Menurut pasal 1238 KUH Perdata yang menyakan bahwa: “Si berutang adalah lalai, apabila ia dengan surat perintah atau dengan sebuah akta sejenis itu telah dinyatakan lalai, atau demi perikatan sendiri, ialah jika ini menetapkan bahwa si berutang harus dianggap lalai dengan lewatnya waktu yang ditentukan”.
Dari ketentuan pasal tersebut dapat dikatakan bahwa debitur dinyatakan wanprestasi apabila sudah ada somasi (in gebreke stelling). Adapun bentukbentuk somasi menurut pasal 1238 KUH Perdata adalah:
1.       Surat perintah
Surat perintah tersebut berasal dari hakim yang biasanya berbentuk penetapan. Dengan surat penetapan ini juru sita memberitahukan secara lisan kepada debitur kapan selambat-lambatnya dia harus berprestasi. Hal ini biasa disebut “exploit juru Sita”
2.       Akta sejenis
Akta ini dapat berupa akta dibawah tangan maupun akta notaris.
3.       Tersimpul dalam perikatan itu Sendiri
Maksudnya sejak pembuatan perjanjian, kreditur sudah menentukan saat adanya wanprestasi.

Dalam perkembangannya, suatu somasi atau teguran terhadap debitur yang melalaikan kewajibannya dapat dilakukan secara lisan akan tetapi untuk mempermudah pembuktian dihadapan hakim apabila masalah tersebut berlanjut ke pengadilan maka sebaiknya diberikan peringatan secara tertulis. Dalam keadaan tertentu somasi tidak diperlukan untuk dinyatakan bahwa seorang debitur melakukan wanprestasi yaitu dalam hal adanya batas waktu dalam perjanjian (fatal termijn), prestasi dalam perjanjian berupa tidak berbuat sesuatu, debitur mengakui dirinya wanprestasi.
Berdasarkan bentuk perlindungan yang diberikan oleh Perum Pegadaian tersebut di atas dapat peneliti jelaskan bahwa perlindungan hukum dalam bidang kredit gadai merupakan faktor penting untuk menciptakan kepastian hukum, manfaat, dan keadilan bagi para pihak dalam perjanjian kredit gadai. Dalam tatanan perlindungan hukum debitur menghadapi resiko yang lebih kecil dibandingkan dengan kreditur, namun sering terjadi posisi hukum Debitur lebih lemah di dalam perjanjian kredit dan oleh karena itu Debitur perlu memahami Perlindungan Hukum Bagi Nasabah Debitur.

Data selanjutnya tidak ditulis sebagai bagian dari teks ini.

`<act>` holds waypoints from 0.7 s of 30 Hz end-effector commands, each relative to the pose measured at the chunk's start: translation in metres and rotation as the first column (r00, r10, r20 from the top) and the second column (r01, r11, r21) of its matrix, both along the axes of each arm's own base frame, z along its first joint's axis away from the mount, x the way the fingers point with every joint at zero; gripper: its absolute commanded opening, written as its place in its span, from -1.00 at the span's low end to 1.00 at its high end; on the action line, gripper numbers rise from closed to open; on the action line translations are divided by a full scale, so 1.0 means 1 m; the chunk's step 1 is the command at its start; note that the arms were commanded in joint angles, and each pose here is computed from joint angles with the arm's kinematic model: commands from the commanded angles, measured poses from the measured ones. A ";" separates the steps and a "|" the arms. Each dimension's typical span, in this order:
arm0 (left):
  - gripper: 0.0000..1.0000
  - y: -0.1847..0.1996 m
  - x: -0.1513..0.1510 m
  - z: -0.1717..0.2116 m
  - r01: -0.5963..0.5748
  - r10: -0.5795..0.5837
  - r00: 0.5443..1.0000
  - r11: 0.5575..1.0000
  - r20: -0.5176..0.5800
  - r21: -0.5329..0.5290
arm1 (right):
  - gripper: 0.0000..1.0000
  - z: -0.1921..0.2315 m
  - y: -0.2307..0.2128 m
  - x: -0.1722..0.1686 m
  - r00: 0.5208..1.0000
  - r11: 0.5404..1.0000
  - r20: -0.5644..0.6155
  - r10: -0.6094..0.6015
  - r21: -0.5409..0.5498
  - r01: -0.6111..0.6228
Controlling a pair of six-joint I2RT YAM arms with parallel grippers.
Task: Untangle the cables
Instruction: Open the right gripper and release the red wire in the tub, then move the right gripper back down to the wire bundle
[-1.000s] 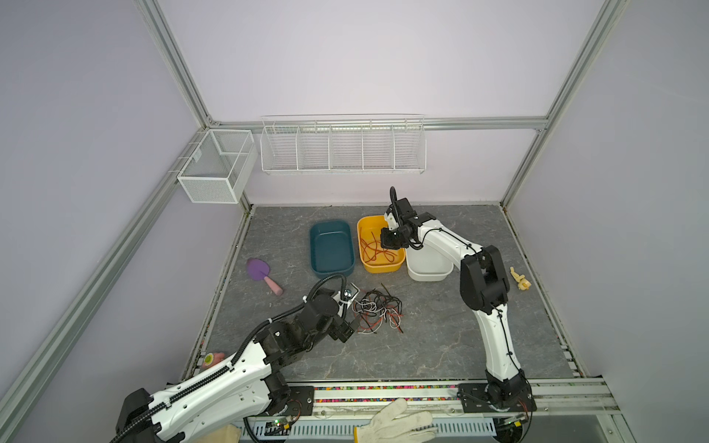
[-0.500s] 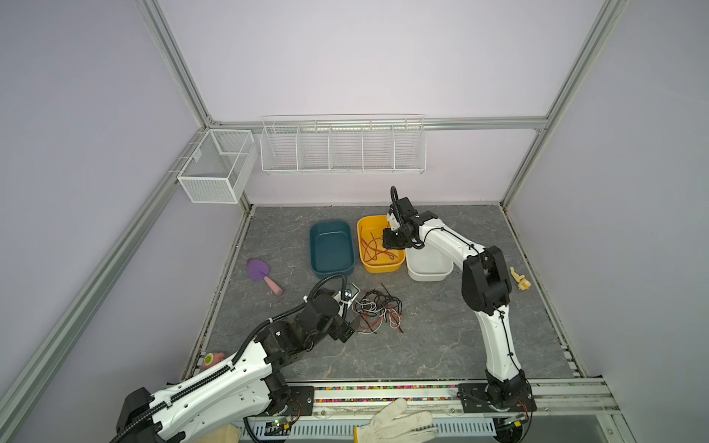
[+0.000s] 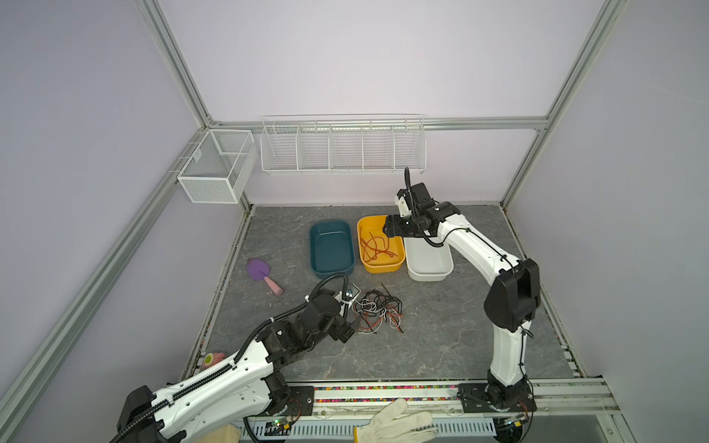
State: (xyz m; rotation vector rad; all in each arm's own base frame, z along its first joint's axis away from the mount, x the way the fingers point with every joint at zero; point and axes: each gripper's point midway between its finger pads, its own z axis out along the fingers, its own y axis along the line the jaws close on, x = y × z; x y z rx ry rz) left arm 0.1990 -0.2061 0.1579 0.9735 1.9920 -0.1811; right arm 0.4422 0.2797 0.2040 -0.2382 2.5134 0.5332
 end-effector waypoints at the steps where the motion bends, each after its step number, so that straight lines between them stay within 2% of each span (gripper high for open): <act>1: 0.99 -0.005 -0.003 0.005 0.019 -0.019 1.000 1.000 -0.017 -0.015 | 0.98 0.023 -0.003 -0.028 0.998 1.000 0.051 0.028 0.008 -0.028; 2: 0.98 -0.006 -0.003 0.003 0.018 -0.018 1.000 1.000 -0.026 -0.014 | 0.78 0.029 -0.004 -0.037 0.997 0.999 0.070 0.037 0.020 -0.038; 3: 0.99 -0.007 -0.005 0.003 0.025 -0.025 0.999 1.000 -0.033 -0.016 | 0.76 0.032 -0.005 -0.044 0.996 0.999 0.084 0.043 0.025 -0.046; 7: 0.99 -0.012 -0.007 0.004 0.029 -0.031 0.997 0.999 -0.069 -0.028 | 0.76 0.043 -0.013 -0.082 0.992 0.997 0.112 0.061 0.036 -0.065; 12: 0.98 -0.019 -0.007 0.019 -0.007 -0.005 0.993 0.995 -0.116 -0.100 | 0.76 0.043 -0.019 -0.131 0.983 0.992 0.141 0.118 0.036 -0.124; 16: 0.99 -0.031 -0.010 0.025 -0.065 0.023 0.975 0.980 -0.219 -0.186 | 0.76 0.028 -0.026 -0.161 0.974 0.985 0.159 0.158 0.041 -0.167; 21: 0.99 -0.043 -0.011 0.018 -0.175 0.079 0.929 0.955 -0.362 -0.241 | 0.76 0.003 -0.035 -0.187 0.971 0.978 0.147 0.187 0.065 -0.198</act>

Akibat Hukum Bila Tidak Dipenuhi Hak-Hak Nasabah Jika Terjadi Wanprestasi Dari Pemegang Gadai
Prestasi menurut hukum perdata sebagaimana diatur dalam Pasal 1234 KUH Perdata adalah untuk memberikan sesuatu, untuk berbuat sesuatu atau untuk tidak berbuat sesuatu. Wanprestasi ini dalam hukum Perdata ada 3 jenis yaitu: 1) Tidak memenuhi prestasi sama sekali, 2) terlambat memenuhi prestasi, 3) Memenuhi prestasi secara tidak baik.
Dalam bab ini fokus pembahasan terhadap akibat hukum tindakan wanprestasi yang dilakukan oleh Perum Pegadaian terhadap nasabah kaitannya dengan perlindungan hukum bagi debitur karena akibat wanprestasi tersebut.]
Tindakan wanprestasi terhadap benda jaminan gadai milik debitur dapat berupa: 1) karena kelalaian karyawan Perum Pegadaian menye - babkan benda jaminan tertukar, 2) karena kelalaian karyawan Perum Pegadaian menyebabkan benda jaminan hilang, 3) karena kelalaian karyawan Perum Pegadaian menyebabkan benda jaminan rusak.
Menyangkut ketiga aspek diatas, maka perlu juga dikemukakan dasar dari kewajiban pemegang gadai yaitu :
1.       Kewajiban memberitahukan kepada pemberi gadai jika barang gadai dijual
2.       Kewajiban memelihara benda gadai
3.       Kewajiban untuk memberitahukan perhitungan antara hasil penjualan barang gadai dengan besarnya piutang kepada pemberi gadai.
4.       Kewajiban untuk mengembalikan barang gadai. Menurut Pasal 1159 Ayat (1) KUH Perdata, kewajiban ini dilaksanakan karena :
a.       Kreditur telah menyalahgunaan barang gadai
b.      Debitur telah melunasi sepenuhnya, baik utang pokok, bunga dan biaya hutangnya serta biaya untuk menyelamatkan barang gadai.
5.       Kewajiban untuk memperhitungkan hasil penagihan bunga piutang gadai dengan besarnya bunga piutang kepada debitur.
6.       Kewajiban untuk mengembalikan sisa hasil penagihan piutang gadai kepada pemberi gadai.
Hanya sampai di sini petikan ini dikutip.